▸ BRIEF: A faithful, complete copy of the entries below is required, with images removed.
=== Section Start ===
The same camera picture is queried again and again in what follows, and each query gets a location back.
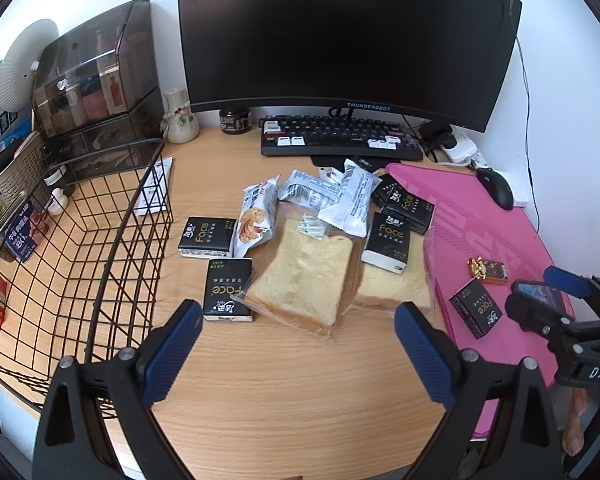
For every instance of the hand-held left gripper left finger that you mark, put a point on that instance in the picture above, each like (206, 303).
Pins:
(172, 347)

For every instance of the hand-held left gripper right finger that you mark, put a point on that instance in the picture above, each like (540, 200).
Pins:
(422, 355)

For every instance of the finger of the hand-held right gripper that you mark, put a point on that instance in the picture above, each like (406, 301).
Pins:
(565, 280)
(535, 310)

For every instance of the black tissue pack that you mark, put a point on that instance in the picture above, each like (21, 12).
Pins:
(410, 205)
(228, 290)
(476, 308)
(387, 242)
(205, 236)

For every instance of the bagged bread slice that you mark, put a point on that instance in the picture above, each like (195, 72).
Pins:
(300, 275)
(395, 285)

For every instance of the cookie snack packet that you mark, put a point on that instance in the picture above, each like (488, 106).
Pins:
(252, 215)

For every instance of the white snack packet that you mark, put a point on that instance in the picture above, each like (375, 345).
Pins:
(350, 202)
(307, 191)

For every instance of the person's right hand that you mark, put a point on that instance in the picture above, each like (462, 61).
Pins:
(575, 425)

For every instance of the gold wrapped candy box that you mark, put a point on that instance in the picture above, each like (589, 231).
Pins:
(487, 270)

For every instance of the pink desk mat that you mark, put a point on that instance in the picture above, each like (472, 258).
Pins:
(480, 230)

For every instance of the black computer mouse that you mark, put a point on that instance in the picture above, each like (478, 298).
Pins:
(497, 190)

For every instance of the long white sachet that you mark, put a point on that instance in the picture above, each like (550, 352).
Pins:
(155, 190)

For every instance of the white power strip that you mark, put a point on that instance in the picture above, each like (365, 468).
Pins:
(461, 151)

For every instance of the small desiccant pack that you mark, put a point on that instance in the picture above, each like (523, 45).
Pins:
(310, 226)

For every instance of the small white figurine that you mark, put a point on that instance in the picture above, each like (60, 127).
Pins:
(58, 202)

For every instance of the blue and white pack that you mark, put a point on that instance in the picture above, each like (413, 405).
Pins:
(20, 232)

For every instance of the black power adapter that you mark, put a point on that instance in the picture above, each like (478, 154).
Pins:
(437, 132)

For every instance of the small white sachet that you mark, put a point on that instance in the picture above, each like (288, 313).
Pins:
(331, 174)

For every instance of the cream ceramic vase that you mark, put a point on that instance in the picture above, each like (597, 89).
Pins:
(181, 120)

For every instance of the dark glass jar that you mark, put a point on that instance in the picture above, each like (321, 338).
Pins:
(235, 121)

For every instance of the beige woven basket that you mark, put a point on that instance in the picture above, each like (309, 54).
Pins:
(20, 165)

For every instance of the black mechanical keyboard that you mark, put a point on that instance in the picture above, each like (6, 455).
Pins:
(330, 132)

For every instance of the smoked acrylic organizer box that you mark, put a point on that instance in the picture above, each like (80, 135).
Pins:
(95, 75)

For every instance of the white round fan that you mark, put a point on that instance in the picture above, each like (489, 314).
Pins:
(20, 70)

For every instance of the black curved monitor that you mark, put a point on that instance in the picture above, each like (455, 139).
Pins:
(345, 35)
=== Section End ===
▸ WRITTEN SOLUTION:
The same camera picture is queried again and again in what follows, and each query gets a location back.
For every instance of the hand-held left gripper left finger that you mark, put a point on that instance in the picture above, each like (206, 303).
Pins:
(172, 347)

For every instance of the hand-held left gripper right finger that you mark, put a point on that instance in the picture above, each like (540, 200).
Pins:
(422, 355)

For every instance of the finger of the hand-held right gripper that you mark, put a point on that instance in the picture above, each like (406, 301).
Pins:
(565, 280)
(535, 310)

For every instance of the black tissue pack that you mark, put a point on that instance in the picture above, each like (21, 12).
Pins:
(410, 205)
(228, 290)
(476, 308)
(387, 242)
(205, 236)

For every instance of the bagged bread slice that you mark, put a point on that instance in the picture above, each like (195, 72).
Pins:
(300, 275)
(395, 285)

For every instance of the cookie snack packet that you mark, put a point on that instance in the picture above, each like (488, 106).
Pins:
(252, 215)

For every instance of the white snack packet that you mark, put a point on that instance in the picture above, each like (375, 345).
Pins:
(350, 202)
(307, 191)

For every instance of the person's right hand that you mark, put a point on that instance in the picture above, each like (462, 61).
Pins:
(575, 425)

For every instance of the gold wrapped candy box that you mark, put a point on that instance in the picture above, each like (589, 231).
Pins:
(487, 270)

For every instance of the pink desk mat that you mark, put a point on that instance in the picture above, each like (472, 258).
Pins:
(480, 230)

For every instance of the black computer mouse that you mark, put a point on that instance in the picture above, each like (478, 298).
Pins:
(497, 190)

For every instance of the long white sachet that you mark, put a point on that instance in the picture above, each like (550, 352).
Pins:
(155, 190)

For every instance of the white power strip that you mark, put a point on that instance in the picture above, each like (365, 468).
Pins:
(461, 151)

For every instance of the small desiccant pack that you mark, put a point on that instance in the picture above, each like (523, 45).
Pins:
(310, 226)

For every instance of the small white figurine that you mark, put a point on that instance in the picture above, each like (60, 127).
Pins:
(58, 202)

For every instance of the blue and white pack that you mark, put a point on that instance in the picture above, each like (413, 405).
Pins:
(20, 232)

For every instance of the black power adapter that you mark, put a point on that instance in the picture above, each like (478, 154).
Pins:
(437, 132)

For every instance of the small white sachet that you mark, put a point on that instance in the picture above, each like (288, 313).
Pins:
(331, 174)

For every instance of the cream ceramic vase that you mark, put a point on that instance in the picture above, each like (597, 89).
Pins:
(181, 120)

For every instance of the dark glass jar that you mark, put a point on that instance in the picture above, each like (321, 338).
Pins:
(235, 121)

For every instance of the beige woven basket that you mark, put a point on that instance in the picture above, each like (309, 54).
Pins:
(20, 165)

For every instance of the black mechanical keyboard that you mark, put a point on that instance in the picture above, each like (6, 455).
Pins:
(330, 132)

For every instance of the smoked acrylic organizer box that you mark, put a point on that instance in the picture above, each like (80, 135).
Pins:
(95, 75)

For every instance of the white round fan that you mark, put a point on that instance in the picture above, each like (489, 314).
Pins:
(20, 70)

For every instance of the black curved monitor that you mark, put a point on that instance in the picture above, each like (455, 139).
Pins:
(345, 35)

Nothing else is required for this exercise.